The confirmation comes after a senior senator wrote to the US government’s Department of State asking it to examine financial management at the organisation.
A spokesman said: ‘The OECD is taking action to ensure that a response is made available to this senator through the Department of State.’
Senator Judd Gregg, chairman of the senate’s Appropriations Subcommittee overseeing US contributions to the OECD, wrote: ‘I am deeply concerned that over the past few years the OECD has not produced a single complete financial statement.’
The development comes just days after PricewaterhouseCoopers announced that a recently completed external audit of the OECD concluded the organisation’s accounts are ‘true and fair’.

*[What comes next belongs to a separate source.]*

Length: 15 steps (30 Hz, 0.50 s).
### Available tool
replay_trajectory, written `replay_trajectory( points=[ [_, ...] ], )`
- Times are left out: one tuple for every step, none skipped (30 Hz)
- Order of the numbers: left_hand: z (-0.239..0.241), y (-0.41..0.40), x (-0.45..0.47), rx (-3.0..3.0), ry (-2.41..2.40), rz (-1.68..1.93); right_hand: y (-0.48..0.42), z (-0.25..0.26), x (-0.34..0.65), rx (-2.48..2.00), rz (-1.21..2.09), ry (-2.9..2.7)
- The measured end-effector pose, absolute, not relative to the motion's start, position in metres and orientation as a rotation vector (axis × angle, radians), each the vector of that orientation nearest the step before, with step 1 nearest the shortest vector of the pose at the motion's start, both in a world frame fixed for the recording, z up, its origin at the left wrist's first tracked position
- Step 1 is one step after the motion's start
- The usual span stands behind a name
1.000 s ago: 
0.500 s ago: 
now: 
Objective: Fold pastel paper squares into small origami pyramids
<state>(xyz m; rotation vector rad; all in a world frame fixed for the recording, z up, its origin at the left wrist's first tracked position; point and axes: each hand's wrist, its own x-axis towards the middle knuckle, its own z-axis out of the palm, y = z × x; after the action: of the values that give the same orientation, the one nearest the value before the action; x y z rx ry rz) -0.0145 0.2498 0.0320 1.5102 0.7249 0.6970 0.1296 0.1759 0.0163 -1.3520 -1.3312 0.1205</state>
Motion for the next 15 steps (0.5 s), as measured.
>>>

Senator Gregg wants the OECD to produce a financial statement, auditors’ reports and cash flow statements going back to 1997. He also wants the OECD’s internal controls to be examined to ‘identify high risk areas for fraud, waste, abuse or mismanagement’. His demands follow allegations of financial mismanagement at the organisation which have been strenuously denied.
His letter revealed a connection between his office and Marta Andreason, a former head of the accounting division at the OECD, who was suspended from work following allegations of racism and that she raised ‘undue doubts’ and unsupported ‘alarmist allegations’ in relation to the organisation’s accounts.
Andreason denies the allegations against her. But as a result of her own allegations Arthur Andersen were called in to investigate OECD accounts.
The firm’s report concluded that there was no ‘missing’ money from OECD accounts, though Andreason contends an earlier draft had made other conclusions.